# *** 2017 3-D Dates and Locations



## passthru24

2017 ASA Pro/Am

Feb. 16th - 19th  Hoyt Pro/Am     Foley AL.

Mar. 9th - 12th  Team Realtree Pro/Am    Ft. Benning Ga.

Apr. 6th - 9th  Easton Pro/Am     Paris Tx.

May 12th - 14th  New Breed/Leupold Pro/Am    Appling Ga.

Jun. 2nd - 4th Tru Ball/Axcel Pro/Am      London Ky.

Jun. 23rd - 25 Mathews Pro/Am      Metropolis IL.

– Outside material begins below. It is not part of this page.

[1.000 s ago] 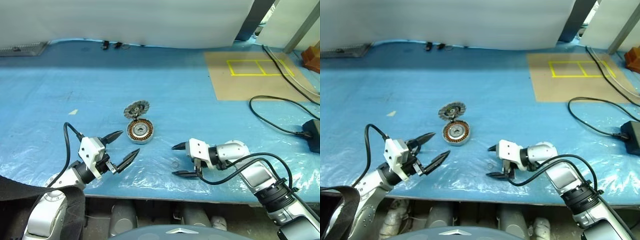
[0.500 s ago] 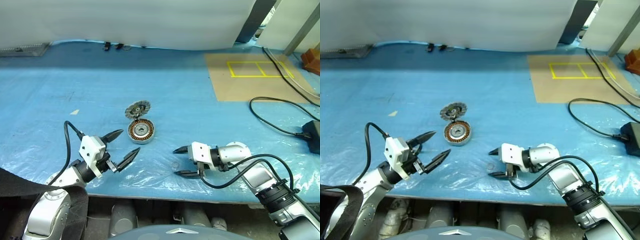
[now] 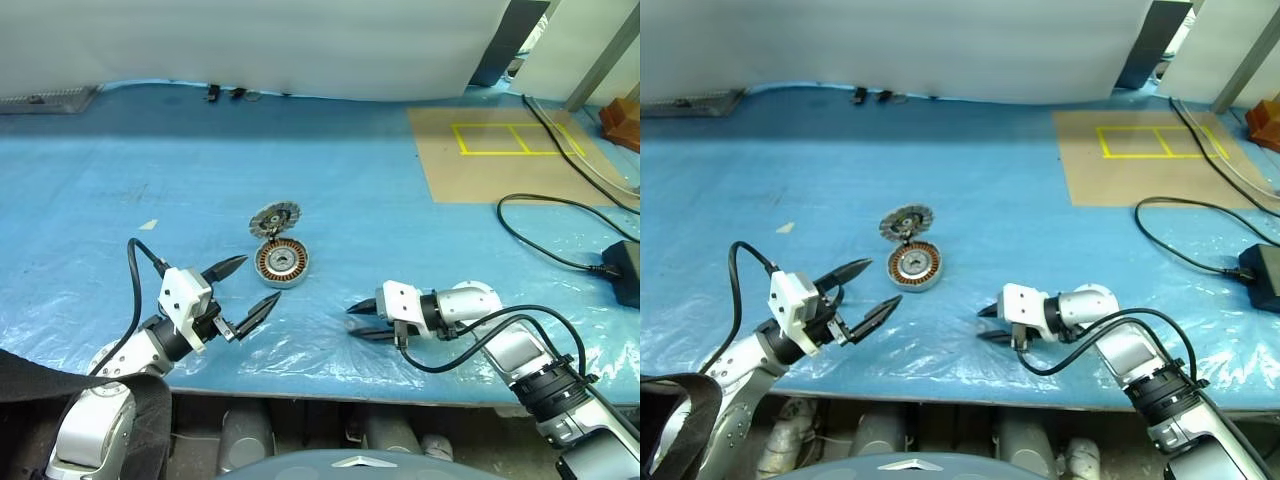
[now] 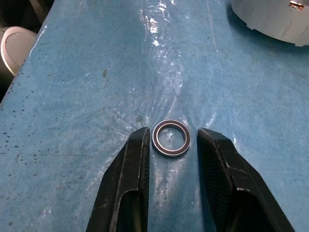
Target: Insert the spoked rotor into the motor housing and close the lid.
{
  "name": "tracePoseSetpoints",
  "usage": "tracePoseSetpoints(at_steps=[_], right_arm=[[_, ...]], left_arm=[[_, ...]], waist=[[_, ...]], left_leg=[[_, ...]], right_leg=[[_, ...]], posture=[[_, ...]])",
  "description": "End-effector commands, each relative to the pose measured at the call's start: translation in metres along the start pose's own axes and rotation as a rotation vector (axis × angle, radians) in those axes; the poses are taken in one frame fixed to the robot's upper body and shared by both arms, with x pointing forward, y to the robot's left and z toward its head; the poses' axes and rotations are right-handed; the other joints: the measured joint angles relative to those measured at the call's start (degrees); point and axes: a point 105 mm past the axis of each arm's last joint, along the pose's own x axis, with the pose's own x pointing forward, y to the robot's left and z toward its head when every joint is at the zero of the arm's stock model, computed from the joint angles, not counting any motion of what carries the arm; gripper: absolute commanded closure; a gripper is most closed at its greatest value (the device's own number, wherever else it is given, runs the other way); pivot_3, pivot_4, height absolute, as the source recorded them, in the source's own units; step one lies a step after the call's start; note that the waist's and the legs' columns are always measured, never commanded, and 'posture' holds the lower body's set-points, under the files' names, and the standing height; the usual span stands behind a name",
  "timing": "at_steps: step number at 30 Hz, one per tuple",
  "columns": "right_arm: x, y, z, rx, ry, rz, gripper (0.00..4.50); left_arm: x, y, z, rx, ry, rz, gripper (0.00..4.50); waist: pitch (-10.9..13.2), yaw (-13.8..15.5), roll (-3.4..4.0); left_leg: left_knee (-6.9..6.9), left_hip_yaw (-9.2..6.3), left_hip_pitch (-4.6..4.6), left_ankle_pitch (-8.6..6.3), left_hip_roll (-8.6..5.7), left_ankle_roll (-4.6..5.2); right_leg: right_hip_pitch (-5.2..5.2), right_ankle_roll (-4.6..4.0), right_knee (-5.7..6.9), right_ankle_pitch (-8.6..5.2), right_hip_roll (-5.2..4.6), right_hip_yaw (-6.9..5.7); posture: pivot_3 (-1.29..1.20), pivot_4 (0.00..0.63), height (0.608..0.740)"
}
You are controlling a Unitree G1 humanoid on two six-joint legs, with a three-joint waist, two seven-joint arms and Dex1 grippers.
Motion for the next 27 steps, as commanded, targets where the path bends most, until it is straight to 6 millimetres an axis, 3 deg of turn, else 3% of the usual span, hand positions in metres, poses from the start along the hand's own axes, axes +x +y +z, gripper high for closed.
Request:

Aug. 3rd - 6th ASA Classic      Cullman AL.


----------



## passthru24

**** River Bottom Outdoors 2017 Shoot Dates ****

Here the 2017 Dates for RBO, Can't wait to get started and see everyone. Hope everyone has a Great Deer season and Holidays and see ya in Jan. !!!!!!


Jan. 15th ASA Ga/Ala Qualifier

Feb. 12th

Mar. 5th ASA Ga/Ala Qualifier

Apr. 2nd

Apr. 29th & 30th Big 40

May 21st

Jun. 11th

Jul. 16th

Aug. 20th Hunt Shoot

Sept.  ??????

Little more Info Below 

RIVER BOTTOM OUTDOORS 3-D SHOOTS
15475 Ga. Hwy 34 
Franklin, Ga. 30217
E-Mail: riverbottomoutdoors09@yahoo.com
Phone: 678-378-0816

2017 Dates: Jan. 15, Feb. 12, Mar. 5, Apr. 2, Apr. 29 & 30 Big 40, May 21 , Jun. 16, Jul. 16, Aug. 20 Hunt Shoot
Shooting Times: 8am to 2pm…Daylight Saving Time 8am to 3pm

Classes:
*Open Money - $25 50% Payback – Max. 50yrds. – 290 FPS Max. 
*Open Known - $25 50% Payback – Max 50yrds – 290FPS Max.
*Known Trophy - $15 Trophy - Max. 45yrds - 280FPS Max. *Open Trophy - $15 Trophy – Max. 45yrds. – 280 FPS Max. 
*Hunter - $15 Trophy – Fixed Pins, Magnification allowed, 12”Stabilizer, Any Release – Max. 40yrds. – 280 FPS Max.
*Women’s Hunter - $15 Trophy – Fixed Pins, No Magnification, Any Release – Max. 30yrds. – 260FPS Max.
*Bow Novice - $15 Trophy – Fixed Pins, No Magnification, 12” Stabilizer, Any Release – Max. 30yrds. – 280 FPS Max.
*Youth - $15 Trophy – Ages 13 to 14 – Max. 30yrds. – 240 FPS Max.
*Sr. Eagle - $15 Trophy – Ages 11 to 12 – Parental Supervision – Max. 25yrds. – 230 FPS Max.
*Eagle – Free Medallion – Ages 9 to 10 - Parental Supervision – Max. 20yrds. – 220 FPS Max.
*Jr. Eagle – Free Medallion – Ages 0 to 8 – Parental Supervision – Max. 15yrds. – 220 FPS Max.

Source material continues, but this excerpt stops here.